> EXERCISE OBJECTIVE
Print only the lines below from the one with "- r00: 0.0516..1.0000" to the one with "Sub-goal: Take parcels", both included, exactly as they stand. Leave pictures out.

Excerpts from a dataset:
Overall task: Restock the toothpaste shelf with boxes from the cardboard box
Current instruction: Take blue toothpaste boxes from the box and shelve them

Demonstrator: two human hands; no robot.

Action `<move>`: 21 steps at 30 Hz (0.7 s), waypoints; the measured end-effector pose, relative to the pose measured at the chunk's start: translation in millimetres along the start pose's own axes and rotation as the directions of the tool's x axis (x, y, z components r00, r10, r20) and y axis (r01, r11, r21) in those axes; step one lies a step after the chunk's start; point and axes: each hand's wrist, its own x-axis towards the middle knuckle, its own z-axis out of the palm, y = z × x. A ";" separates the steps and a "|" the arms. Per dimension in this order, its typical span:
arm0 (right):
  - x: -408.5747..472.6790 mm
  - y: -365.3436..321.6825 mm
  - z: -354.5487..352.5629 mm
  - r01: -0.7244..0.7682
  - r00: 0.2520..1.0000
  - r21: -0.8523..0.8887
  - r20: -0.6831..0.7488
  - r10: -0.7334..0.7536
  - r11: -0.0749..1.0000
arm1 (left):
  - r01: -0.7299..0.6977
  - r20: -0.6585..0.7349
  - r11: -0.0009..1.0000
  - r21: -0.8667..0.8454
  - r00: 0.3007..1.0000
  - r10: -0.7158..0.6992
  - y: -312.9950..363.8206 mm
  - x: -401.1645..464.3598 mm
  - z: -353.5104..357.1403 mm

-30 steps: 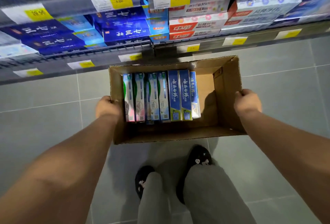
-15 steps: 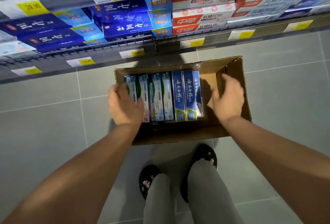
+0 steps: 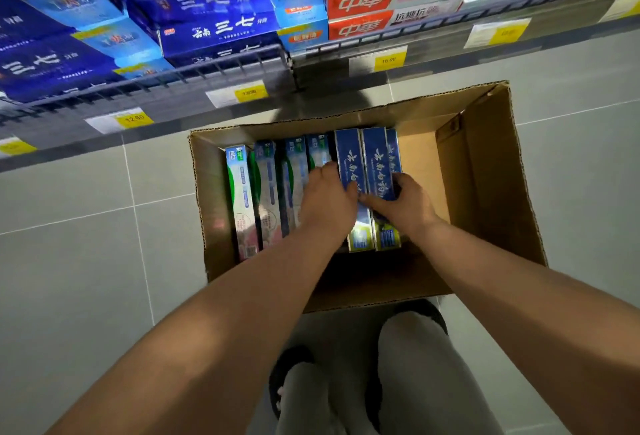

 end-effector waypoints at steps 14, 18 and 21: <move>-59.6 -16.5 -74.0 -0.051 0.985 0.463 -0.125 0.123 0.885 | 0.232 0.138 0.960 -0.155 0.968 -0.212 46.5 -25.8 -30.6; -123.3 -90.7 -105.4 0.117 0.983 0.333 -0.172 -0.061 0.936 | 0.207 0.060 0.931 -0.301 0.978 -0.198 76.5 -77.6 -117.3; -174.4 -160.2 -135.3 0.229 0.961 0.213 -0.207 -0.185 0.950 | 0.138 -0.035 0.940 -0.313 0.987 -0.157 113.4 -115.4 -201.3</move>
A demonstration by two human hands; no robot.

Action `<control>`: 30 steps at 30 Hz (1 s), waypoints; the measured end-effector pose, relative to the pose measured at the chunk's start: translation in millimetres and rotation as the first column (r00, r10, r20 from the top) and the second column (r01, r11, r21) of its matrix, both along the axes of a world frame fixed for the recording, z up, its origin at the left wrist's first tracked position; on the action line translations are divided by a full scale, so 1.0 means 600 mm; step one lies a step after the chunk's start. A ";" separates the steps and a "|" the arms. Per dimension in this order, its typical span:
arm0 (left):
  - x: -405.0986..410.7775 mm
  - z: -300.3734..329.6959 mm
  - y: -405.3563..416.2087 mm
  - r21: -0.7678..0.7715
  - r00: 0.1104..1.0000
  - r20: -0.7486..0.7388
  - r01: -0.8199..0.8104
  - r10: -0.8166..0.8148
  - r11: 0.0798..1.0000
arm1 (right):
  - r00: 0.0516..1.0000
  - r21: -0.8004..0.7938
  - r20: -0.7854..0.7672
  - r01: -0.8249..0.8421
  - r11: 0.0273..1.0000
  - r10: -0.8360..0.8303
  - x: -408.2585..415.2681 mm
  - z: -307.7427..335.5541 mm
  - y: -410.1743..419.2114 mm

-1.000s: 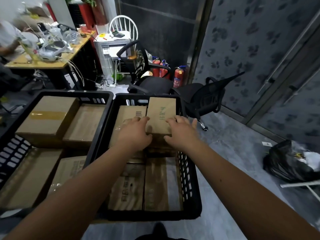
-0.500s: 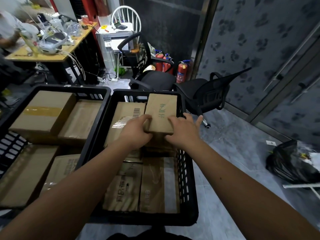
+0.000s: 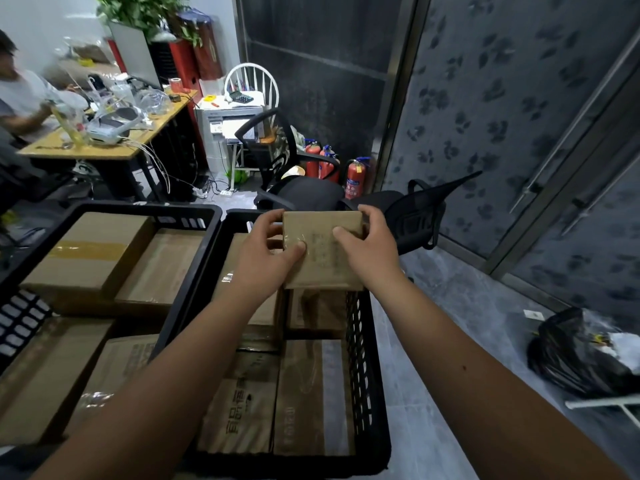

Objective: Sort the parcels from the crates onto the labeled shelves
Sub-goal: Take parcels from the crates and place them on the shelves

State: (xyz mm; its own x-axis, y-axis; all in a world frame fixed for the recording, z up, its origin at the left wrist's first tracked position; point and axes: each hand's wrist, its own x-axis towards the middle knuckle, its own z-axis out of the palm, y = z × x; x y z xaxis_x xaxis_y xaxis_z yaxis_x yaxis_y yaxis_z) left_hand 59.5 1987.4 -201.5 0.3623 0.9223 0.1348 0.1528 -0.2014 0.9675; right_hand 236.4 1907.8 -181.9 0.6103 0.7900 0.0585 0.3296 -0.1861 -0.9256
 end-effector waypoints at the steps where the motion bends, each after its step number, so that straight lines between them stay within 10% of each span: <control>1: -0.001 -0.002 -0.003 -0.017 1.000 0.024 -0.011 0.011 1.000 | 1.000 -0.005 -0.018 0.019 1.000 -0.019 0.002 -0.002 0.002; 8: 0.006 -0.016 -0.007 -0.204 0.984 0.176 0.000 0.037 0.979 | 0.981 -0.031 -0.063 0.183 0.983 -0.184 0.003 -0.021 0.002; 16: 0.012 -0.024 0.011 -0.286 0.941 0.335 0.149 -0.047 0.947 | 0.960 0.110 -0.278 0.002 0.994 0.029 0.017 -0.031 -0.002; 30: 0.034 0.004 0.014 -0.167 0.970 0.171 0.199 -0.170 0.966 | 0.897 0.260 -0.414 -0.049 0.964 0.158 0.041 -0.033 0.013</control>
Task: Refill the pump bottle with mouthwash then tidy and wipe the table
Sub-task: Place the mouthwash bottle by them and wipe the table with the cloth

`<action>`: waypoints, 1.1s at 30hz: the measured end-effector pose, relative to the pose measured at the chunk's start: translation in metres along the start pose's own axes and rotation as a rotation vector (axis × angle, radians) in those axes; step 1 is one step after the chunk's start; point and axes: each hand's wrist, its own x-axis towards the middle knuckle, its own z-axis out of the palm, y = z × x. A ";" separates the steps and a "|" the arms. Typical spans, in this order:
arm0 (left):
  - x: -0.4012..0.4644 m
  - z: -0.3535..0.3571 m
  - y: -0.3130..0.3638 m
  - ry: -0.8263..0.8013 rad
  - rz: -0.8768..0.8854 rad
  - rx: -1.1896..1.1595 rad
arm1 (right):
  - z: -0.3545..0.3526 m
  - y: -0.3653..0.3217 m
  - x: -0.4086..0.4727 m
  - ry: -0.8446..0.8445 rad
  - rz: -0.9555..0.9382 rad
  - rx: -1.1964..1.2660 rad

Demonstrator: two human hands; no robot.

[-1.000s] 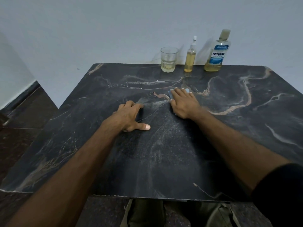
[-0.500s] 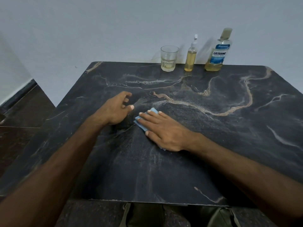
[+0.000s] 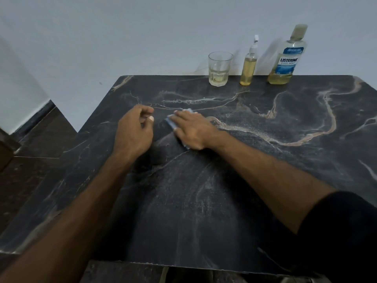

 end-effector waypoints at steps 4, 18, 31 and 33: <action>0.000 -0.007 -0.007 0.016 -0.021 -0.014 | -0.007 0.046 -0.030 0.002 0.157 0.013; 0.007 0.007 -0.001 0.010 0.014 -0.057 | 0.012 -0.058 -0.089 -0.030 -0.234 0.049; 0.006 0.008 -0.012 -0.044 0.000 0.018 | 0.003 0.000 0.045 -0.037 0.043 0.000; 0.001 0.012 -0.009 -0.128 0.019 0.065 | -0.002 0.034 0.036 -0.036 0.150 0.008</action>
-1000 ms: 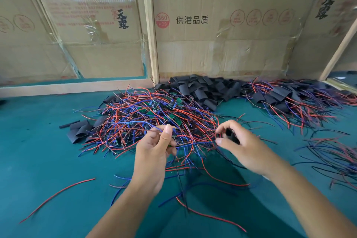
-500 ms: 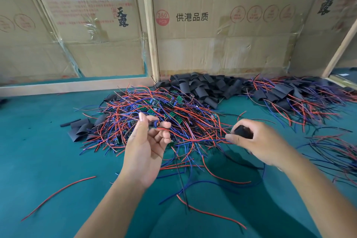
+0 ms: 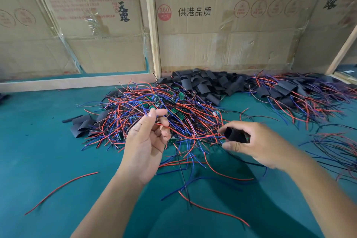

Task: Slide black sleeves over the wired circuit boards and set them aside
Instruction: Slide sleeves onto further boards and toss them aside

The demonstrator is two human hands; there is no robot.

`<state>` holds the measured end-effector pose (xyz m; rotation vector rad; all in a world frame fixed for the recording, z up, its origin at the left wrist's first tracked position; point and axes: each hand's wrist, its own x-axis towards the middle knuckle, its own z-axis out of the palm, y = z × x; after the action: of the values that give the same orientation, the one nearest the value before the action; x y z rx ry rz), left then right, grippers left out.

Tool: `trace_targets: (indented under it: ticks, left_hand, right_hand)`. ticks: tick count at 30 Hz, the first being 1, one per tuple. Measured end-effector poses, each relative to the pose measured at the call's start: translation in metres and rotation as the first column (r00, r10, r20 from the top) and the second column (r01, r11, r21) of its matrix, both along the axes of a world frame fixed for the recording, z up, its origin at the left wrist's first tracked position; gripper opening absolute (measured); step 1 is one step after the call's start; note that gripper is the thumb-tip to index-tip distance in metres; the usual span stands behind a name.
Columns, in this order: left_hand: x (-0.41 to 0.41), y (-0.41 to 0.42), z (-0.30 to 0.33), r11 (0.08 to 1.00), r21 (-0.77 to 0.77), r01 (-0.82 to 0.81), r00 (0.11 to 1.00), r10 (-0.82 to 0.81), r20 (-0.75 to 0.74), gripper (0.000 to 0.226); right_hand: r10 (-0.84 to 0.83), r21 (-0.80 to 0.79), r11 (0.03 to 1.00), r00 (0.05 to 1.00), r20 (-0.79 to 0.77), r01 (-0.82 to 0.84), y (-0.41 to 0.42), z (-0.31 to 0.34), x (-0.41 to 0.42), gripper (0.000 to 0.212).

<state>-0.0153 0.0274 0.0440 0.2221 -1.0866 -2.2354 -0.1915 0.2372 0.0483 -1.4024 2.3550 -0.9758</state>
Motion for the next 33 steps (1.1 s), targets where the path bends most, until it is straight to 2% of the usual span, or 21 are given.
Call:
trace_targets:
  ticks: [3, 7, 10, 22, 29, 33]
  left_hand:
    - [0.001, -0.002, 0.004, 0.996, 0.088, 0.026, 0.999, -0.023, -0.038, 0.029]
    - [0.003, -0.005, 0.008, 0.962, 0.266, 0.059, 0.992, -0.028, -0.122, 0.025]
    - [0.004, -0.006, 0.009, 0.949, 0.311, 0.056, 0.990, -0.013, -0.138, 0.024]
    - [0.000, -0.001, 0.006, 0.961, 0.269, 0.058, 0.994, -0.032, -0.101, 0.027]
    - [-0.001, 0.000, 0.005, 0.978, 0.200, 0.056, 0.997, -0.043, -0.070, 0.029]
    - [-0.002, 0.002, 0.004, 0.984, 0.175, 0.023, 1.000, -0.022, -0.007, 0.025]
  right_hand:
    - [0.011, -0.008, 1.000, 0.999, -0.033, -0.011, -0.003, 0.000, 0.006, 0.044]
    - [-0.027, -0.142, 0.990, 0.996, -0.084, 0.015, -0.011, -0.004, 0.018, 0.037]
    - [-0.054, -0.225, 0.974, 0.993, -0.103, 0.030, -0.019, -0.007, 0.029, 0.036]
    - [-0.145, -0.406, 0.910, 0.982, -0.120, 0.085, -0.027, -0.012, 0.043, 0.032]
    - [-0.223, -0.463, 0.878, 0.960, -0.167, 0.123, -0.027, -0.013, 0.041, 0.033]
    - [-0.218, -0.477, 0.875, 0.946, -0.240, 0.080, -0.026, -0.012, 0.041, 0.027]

> WRITTEN REPLY
  - r00: 0.0516..1.0000
  - r21: -0.8004..0.7938
  - r20: -0.7854..0.7672
  - r01: -0.8249..0.8421
  - r11: 0.0273..1.0000
  - r10: -0.8360..0.8303
  - x: -408.2585..415.2681 mm
  - z: -307.7427..335.5541 mm
  - y: -410.1743..419.2114 mm

-1.000s: 
-0.500s: 
+0.000s: 

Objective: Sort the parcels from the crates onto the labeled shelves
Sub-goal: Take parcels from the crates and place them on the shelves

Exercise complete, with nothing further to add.